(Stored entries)
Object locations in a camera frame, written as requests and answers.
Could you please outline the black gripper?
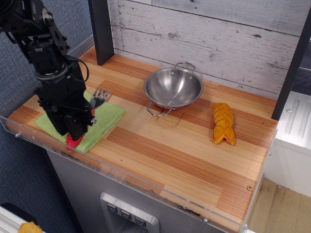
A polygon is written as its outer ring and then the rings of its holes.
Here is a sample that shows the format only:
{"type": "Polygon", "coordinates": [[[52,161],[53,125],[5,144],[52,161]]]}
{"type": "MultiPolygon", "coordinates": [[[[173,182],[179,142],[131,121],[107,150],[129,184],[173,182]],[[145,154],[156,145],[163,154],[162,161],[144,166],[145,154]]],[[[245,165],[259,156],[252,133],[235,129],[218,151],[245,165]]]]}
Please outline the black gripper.
{"type": "Polygon", "coordinates": [[[65,62],[59,71],[37,74],[42,86],[34,89],[39,105],[46,112],[56,131],[69,132],[73,141],[79,140],[96,122],[90,103],[85,99],[86,80],[78,62],[65,62]]]}

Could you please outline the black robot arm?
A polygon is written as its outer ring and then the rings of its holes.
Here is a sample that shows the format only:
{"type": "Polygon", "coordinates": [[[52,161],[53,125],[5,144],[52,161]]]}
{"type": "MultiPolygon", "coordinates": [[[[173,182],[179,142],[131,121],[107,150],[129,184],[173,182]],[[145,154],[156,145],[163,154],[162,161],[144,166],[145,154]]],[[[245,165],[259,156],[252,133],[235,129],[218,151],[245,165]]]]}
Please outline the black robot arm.
{"type": "Polygon", "coordinates": [[[81,60],[68,55],[67,38],[52,14],[40,0],[2,0],[0,30],[34,66],[35,77],[42,83],[34,93],[56,131],[79,140],[96,118],[84,97],[87,79],[79,66],[81,60]]]}

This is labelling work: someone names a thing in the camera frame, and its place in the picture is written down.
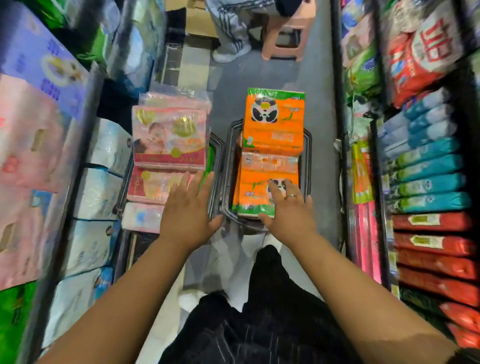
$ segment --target striped pants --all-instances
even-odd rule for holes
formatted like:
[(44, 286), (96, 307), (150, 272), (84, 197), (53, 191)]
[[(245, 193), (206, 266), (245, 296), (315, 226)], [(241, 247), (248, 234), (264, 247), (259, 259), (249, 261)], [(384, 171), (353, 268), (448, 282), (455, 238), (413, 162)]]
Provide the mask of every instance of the striped pants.
[(205, 0), (222, 48), (236, 54), (248, 44), (247, 25), (239, 18), (241, 11), (279, 15), (275, 0)]

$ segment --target plastic stool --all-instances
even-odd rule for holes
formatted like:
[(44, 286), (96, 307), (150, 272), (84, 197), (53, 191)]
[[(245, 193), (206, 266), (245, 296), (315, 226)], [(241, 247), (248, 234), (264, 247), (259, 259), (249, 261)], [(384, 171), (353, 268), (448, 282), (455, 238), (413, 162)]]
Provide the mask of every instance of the plastic stool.
[[(284, 18), (282, 16), (270, 16), (264, 37), (264, 47), (262, 49), (262, 58), (268, 61), (272, 56), (279, 57), (297, 57), (297, 62), (300, 62), (303, 57), (303, 51), (307, 44), (310, 27), (313, 24), (316, 13), (315, 0), (310, 2), (303, 1), (291, 18)], [(278, 47), (276, 41), (278, 34), (284, 26), (292, 29), (299, 29), (302, 31), (300, 44), (297, 48)]]

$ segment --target black pants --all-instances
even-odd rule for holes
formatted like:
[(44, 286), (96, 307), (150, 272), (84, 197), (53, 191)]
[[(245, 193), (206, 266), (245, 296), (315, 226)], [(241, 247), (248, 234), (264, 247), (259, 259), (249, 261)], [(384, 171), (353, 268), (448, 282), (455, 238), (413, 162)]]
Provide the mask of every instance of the black pants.
[(200, 300), (160, 363), (361, 363), (327, 305), (297, 286), (269, 245), (240, 313), (222, 292)]

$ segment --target panda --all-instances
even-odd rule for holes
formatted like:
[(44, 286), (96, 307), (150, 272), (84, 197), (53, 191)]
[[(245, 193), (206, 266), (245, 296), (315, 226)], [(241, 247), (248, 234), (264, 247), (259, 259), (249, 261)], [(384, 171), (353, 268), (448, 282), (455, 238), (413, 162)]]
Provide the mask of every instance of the panda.
[(276, 122), (278, 106), (269, 97), (257, 97), (252, 105), (252, 120), (258, 122)]
[[(275, 180), (272, 180), (273, 183), (276, 184), (280, 192), (282, 193), (283, 197), (287, 196), (287, 188), (285, 186), (285, 181), (289, 181), (285, 178), (277, 178)], [(272, 198), (272, 191), (270, 190), (270, 186), (267, 185), (267, 197), (268, 200), (270, 201), (270, 204), (273, 205), (273, 198)]]

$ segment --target hand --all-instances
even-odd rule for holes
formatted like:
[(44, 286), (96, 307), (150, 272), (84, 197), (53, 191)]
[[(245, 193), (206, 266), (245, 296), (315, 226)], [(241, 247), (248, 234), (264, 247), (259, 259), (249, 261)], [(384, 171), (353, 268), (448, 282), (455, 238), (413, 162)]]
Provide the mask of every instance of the hand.
[(268, 181), (268, 185), (275, 204), (275, 218), (266, 214), (259, 214), (258, 217), (273, 236), (289, 248), (315, 236), (317, 229), (313, 219), (312, 198), (308, 196), (305, 203), (300, 189), (291, 181), (285, 180), (286, 198), (272, 181)]
[(178, 185), (173, 185), (160, 222), (160, 240), (177, 244), (191, 253), (222, 225), (222, 215), (210, 221), (208, 197), (212, 189), (214, 173), (208, 174), (202, 187), (204, 172), (198, 171), (190, 184), (190, 173), (185, 173)]

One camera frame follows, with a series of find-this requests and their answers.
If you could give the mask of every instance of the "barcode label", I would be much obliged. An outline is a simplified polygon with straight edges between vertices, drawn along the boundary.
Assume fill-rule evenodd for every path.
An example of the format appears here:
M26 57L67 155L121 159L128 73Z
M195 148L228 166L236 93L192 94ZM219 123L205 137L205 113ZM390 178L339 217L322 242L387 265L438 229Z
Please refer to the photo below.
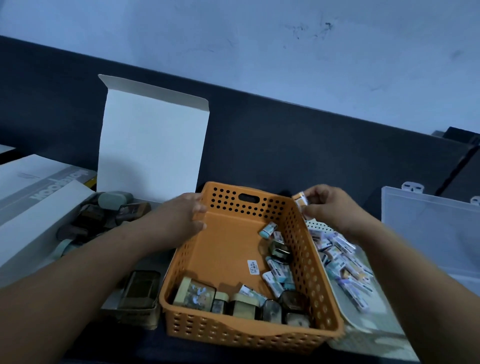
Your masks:
M260 269L258 269L258 264L256 260L247 260L248 263L248 269L250 271L250 274L253 275L260 275Z

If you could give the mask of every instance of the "hand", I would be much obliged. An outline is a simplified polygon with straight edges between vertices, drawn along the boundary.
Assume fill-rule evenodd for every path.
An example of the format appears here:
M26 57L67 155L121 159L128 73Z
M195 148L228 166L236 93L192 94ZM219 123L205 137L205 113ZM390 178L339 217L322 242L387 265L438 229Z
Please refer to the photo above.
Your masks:
M303 193L310 203L303 214L324 222L347 239L355 239L367 224L377 221L340 188L319 184Z
M201 198L202 194L182 194L124 226L135 229L145 241L145 254L177 248L206 229L205 223L193 220L195 213L206 212Z

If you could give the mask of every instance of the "basket handle hole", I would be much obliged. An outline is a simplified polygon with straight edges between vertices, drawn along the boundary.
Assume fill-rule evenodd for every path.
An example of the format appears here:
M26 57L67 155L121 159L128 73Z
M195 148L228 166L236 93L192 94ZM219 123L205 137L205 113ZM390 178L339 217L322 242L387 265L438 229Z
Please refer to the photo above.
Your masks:
M239 199L245 202L250 202L252 204L257 204L260 202L260 197L253 196L251 194L240 194Z

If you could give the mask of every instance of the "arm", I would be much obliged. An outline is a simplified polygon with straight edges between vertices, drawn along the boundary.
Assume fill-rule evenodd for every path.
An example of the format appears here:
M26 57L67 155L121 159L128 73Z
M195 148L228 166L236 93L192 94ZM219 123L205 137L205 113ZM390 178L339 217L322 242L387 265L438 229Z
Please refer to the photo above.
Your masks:
M57 362L115 285L144 256L175 248L205 228L205 207L184 194L110 230L0 290L2 363Z
M367 254L405 334L425 363L480 362L480 298L369 215L344 191L318 185L305 191L304 213L322 221Z

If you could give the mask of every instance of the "white wall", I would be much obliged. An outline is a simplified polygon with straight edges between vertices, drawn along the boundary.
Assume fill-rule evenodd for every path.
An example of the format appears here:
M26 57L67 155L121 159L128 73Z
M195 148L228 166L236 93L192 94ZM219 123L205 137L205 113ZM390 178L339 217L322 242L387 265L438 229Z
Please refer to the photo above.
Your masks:
M421 133L480 132L479 15L477 0L0 0L0 34Z

• The problem:
Out of the entries, report each line that contains the word "vertices".

• Written response:
If you could give the mask of every instance of the "barcode label", I would be much obliged. An outline is a simplified polygon with straight edges between vertices, drawn along the boundary.
If you could give the mask of every instance of the "hand", I would be much obliged. An outline is a simplified polygon with straight edges between vertices, drawn along the boundary.
If you could give the mask of every instance of the "basket handle hole", I would be much obliged. An outline is a simplified polygon with straight edges between vertices, drawn along the boundary.
If you could give the mask of every instance of the "arm", I would be much obliged. An outline is a simplified polygon with straight edges between vertices, drawn along the boundary.
If you could give the mask of every instance of the "white wall", I would be much obliged. An outline is a simplified polygon with straight edges between vertices, drawn along the boundary.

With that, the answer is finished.